REQUIRED WORK: Among the lines below, restate word for word only those from the line with "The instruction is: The" through the line with "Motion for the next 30", with both end lines kept.
Segment Start: DATA TO EXAMINE
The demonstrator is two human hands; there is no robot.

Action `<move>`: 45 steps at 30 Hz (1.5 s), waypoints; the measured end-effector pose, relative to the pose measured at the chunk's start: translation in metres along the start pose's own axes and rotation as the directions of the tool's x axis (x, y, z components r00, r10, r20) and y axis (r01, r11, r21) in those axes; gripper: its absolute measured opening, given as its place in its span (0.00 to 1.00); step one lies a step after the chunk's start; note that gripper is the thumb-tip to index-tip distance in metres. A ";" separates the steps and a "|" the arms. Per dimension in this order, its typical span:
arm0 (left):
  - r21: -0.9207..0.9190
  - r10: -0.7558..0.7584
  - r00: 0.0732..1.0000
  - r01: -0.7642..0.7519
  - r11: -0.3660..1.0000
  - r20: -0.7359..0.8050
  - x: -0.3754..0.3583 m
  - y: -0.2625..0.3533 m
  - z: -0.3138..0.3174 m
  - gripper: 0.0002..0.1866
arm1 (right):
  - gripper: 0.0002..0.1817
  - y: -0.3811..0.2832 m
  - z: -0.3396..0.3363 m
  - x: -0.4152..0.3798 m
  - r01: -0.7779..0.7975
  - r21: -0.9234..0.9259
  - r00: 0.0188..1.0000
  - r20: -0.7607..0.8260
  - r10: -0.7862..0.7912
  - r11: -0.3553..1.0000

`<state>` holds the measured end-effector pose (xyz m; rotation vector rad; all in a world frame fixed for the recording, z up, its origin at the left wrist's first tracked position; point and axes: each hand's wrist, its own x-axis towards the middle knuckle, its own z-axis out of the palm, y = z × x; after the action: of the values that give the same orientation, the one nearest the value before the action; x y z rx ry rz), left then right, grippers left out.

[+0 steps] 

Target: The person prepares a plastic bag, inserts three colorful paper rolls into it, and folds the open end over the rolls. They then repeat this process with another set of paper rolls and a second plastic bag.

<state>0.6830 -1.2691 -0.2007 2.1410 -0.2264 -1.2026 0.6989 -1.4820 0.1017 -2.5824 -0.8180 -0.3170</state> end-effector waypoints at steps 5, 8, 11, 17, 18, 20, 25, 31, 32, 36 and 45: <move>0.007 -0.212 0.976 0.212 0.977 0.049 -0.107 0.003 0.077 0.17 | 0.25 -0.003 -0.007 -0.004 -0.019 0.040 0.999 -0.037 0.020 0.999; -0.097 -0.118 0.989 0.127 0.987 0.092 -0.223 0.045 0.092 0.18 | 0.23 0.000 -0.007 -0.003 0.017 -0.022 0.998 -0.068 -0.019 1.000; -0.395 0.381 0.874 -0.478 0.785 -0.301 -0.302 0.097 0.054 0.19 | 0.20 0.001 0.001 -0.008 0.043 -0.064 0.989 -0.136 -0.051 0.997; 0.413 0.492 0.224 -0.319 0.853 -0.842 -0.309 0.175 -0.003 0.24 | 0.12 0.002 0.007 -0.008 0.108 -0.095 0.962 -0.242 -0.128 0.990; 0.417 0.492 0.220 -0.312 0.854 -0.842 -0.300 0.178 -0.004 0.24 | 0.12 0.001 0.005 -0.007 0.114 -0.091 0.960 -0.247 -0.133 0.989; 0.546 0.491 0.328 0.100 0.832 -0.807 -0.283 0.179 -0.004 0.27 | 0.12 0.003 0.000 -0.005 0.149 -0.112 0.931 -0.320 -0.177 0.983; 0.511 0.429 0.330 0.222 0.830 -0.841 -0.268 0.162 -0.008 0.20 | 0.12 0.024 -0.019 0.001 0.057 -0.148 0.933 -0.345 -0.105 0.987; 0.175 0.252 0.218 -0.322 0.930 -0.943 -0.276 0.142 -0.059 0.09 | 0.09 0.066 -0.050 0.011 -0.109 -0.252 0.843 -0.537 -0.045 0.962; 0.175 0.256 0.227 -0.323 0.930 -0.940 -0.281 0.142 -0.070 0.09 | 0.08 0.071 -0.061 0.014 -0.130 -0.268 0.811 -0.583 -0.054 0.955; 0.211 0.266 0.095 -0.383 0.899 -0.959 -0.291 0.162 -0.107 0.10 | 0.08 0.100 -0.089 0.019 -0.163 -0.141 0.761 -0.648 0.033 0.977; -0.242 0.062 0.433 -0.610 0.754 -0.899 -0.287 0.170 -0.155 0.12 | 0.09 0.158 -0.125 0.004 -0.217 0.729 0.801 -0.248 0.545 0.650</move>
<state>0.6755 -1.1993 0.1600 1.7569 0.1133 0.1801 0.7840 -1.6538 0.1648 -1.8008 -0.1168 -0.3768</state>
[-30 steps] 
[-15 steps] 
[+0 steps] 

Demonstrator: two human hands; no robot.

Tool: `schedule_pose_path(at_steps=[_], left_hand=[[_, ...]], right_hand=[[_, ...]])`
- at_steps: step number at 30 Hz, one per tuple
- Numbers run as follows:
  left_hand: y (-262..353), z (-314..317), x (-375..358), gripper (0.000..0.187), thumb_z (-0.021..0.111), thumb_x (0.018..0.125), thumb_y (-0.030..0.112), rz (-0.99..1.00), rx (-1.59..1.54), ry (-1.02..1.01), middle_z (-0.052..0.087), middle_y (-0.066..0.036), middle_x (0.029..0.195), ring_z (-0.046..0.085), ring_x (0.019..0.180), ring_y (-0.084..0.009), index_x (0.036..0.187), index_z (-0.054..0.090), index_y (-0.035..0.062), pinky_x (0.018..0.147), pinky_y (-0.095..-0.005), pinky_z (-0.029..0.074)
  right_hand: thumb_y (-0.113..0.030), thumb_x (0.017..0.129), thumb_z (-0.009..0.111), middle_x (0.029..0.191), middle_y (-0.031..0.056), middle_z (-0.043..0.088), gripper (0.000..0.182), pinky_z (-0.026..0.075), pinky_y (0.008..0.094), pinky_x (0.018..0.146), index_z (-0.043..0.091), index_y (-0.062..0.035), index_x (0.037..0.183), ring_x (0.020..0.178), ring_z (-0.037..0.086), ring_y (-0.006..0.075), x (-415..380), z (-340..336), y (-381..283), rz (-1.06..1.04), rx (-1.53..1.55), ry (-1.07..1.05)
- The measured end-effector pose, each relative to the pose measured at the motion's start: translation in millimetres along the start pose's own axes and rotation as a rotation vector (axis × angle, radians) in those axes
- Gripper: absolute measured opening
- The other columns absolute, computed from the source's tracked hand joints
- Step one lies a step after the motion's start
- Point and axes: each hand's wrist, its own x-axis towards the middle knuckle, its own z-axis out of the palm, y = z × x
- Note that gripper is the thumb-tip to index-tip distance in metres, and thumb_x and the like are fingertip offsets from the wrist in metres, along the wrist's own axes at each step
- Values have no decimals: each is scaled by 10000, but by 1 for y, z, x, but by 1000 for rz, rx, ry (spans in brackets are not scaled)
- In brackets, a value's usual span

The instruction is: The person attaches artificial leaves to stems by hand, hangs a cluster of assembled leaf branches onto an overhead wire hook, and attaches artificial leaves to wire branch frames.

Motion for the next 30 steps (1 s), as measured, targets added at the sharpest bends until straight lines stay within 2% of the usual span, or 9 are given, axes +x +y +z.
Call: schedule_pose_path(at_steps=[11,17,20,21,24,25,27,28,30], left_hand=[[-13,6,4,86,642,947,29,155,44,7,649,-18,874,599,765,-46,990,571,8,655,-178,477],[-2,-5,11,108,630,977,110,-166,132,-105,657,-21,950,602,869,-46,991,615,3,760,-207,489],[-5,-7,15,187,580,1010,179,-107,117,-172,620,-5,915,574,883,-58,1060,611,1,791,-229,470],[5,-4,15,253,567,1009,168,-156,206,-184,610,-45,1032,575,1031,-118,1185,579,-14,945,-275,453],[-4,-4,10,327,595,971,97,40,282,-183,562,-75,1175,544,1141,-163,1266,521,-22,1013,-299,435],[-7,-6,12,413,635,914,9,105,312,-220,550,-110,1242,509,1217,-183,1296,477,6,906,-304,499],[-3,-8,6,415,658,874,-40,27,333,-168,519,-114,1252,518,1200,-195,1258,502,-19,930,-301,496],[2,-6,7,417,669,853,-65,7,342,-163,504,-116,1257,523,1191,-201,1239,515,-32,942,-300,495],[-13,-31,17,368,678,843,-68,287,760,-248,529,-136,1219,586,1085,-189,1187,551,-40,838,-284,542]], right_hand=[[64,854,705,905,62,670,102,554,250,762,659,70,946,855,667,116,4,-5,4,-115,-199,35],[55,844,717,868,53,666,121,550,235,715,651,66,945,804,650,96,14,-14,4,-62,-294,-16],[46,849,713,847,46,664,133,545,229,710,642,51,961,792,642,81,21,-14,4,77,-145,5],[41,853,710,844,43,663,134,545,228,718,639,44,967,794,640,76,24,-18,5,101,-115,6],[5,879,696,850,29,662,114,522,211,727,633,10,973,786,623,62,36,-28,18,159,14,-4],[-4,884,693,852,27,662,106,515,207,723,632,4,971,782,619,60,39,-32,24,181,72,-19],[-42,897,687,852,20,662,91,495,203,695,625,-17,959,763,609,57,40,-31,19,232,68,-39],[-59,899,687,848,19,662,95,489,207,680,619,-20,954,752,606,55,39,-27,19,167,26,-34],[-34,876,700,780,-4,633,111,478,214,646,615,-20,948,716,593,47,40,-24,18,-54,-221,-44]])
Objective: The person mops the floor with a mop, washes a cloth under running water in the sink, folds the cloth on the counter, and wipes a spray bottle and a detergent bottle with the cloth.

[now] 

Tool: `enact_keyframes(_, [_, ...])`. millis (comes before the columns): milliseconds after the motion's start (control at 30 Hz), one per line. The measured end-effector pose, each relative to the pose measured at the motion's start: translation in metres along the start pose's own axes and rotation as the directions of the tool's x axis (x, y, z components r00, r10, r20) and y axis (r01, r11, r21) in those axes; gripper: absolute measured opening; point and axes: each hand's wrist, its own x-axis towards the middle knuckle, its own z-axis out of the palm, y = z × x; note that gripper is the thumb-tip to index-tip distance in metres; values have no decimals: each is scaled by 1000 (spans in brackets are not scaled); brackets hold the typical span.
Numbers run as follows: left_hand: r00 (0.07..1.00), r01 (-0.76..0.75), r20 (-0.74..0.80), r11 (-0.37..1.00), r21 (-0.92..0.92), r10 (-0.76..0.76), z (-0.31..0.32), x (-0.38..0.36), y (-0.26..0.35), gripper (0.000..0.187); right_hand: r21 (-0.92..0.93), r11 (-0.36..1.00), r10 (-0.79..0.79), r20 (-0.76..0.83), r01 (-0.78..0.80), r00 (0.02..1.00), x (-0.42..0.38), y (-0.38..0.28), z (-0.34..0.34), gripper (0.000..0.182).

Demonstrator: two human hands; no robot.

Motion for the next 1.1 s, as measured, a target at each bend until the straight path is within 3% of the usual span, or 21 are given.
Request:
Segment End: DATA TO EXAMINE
TASK OUTPUT:
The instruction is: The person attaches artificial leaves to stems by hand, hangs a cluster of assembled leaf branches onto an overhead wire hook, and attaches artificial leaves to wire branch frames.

Motion for the next 30 steps (1 s), as measured, targets added at the sharpest bends until straight lines stay within 2% of the usual span, or 9 are given, axes +x +y +z.

No further output is required here.